TASK BRIEF:
Only these lines of the data below are wanted: the one with "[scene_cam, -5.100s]", the one with "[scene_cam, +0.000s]", and any lines between them, each repeated exactly.

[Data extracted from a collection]
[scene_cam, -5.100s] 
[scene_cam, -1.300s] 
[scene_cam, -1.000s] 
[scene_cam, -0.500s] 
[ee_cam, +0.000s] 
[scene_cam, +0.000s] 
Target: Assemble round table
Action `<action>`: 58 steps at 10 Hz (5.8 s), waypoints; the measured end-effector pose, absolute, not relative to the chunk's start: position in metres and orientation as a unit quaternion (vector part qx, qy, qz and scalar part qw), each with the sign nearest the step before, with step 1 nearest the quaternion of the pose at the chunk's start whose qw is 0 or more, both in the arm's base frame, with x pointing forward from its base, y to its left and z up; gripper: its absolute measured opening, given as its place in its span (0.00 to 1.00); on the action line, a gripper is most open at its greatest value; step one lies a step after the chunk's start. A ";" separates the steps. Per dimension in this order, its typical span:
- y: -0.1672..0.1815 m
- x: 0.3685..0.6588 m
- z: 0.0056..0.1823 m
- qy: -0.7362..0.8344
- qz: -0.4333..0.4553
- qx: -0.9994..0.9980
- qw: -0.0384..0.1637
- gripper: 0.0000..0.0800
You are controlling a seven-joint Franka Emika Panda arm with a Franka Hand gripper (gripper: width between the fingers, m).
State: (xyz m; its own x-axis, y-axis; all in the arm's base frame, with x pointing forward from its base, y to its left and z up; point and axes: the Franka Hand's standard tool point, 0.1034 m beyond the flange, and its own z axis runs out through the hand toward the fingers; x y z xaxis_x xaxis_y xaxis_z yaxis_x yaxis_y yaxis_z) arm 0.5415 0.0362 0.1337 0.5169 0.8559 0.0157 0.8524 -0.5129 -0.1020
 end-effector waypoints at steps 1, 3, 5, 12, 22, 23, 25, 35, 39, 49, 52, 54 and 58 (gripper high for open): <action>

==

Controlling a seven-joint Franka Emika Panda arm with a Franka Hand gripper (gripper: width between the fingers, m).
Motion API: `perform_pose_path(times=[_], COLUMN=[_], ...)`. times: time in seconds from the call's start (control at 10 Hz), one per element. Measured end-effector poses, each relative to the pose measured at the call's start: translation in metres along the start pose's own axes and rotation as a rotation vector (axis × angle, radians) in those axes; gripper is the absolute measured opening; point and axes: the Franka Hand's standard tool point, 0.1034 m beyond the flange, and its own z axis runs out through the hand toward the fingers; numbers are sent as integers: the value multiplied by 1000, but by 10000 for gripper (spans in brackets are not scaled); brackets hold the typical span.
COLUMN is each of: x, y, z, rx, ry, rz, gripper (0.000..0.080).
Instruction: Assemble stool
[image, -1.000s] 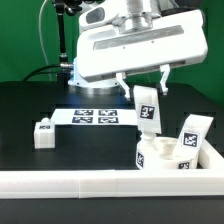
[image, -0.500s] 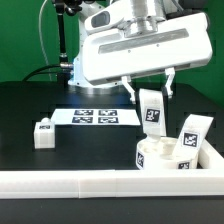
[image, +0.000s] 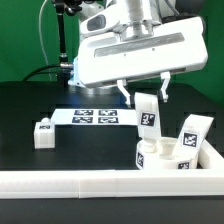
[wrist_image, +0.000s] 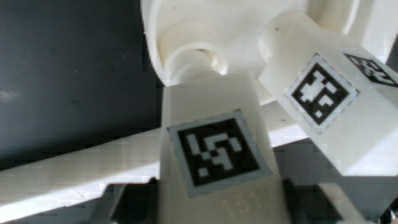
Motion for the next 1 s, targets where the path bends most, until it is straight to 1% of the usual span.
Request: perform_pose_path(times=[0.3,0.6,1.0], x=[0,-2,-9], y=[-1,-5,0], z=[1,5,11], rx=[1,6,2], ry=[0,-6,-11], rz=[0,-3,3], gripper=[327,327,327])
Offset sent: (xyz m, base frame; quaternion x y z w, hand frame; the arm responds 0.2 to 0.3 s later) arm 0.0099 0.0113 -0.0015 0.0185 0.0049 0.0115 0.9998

SOLUTION TO THE EXERCISE:
[scene_cam, -5.100s] 
[scene_cam, -1.300s] 
[scene_cam, -1.000s] 
[scene_cam, -0.500s] 
[ee_cam, +0.000s] 
[scene_cam, +0.000s] 

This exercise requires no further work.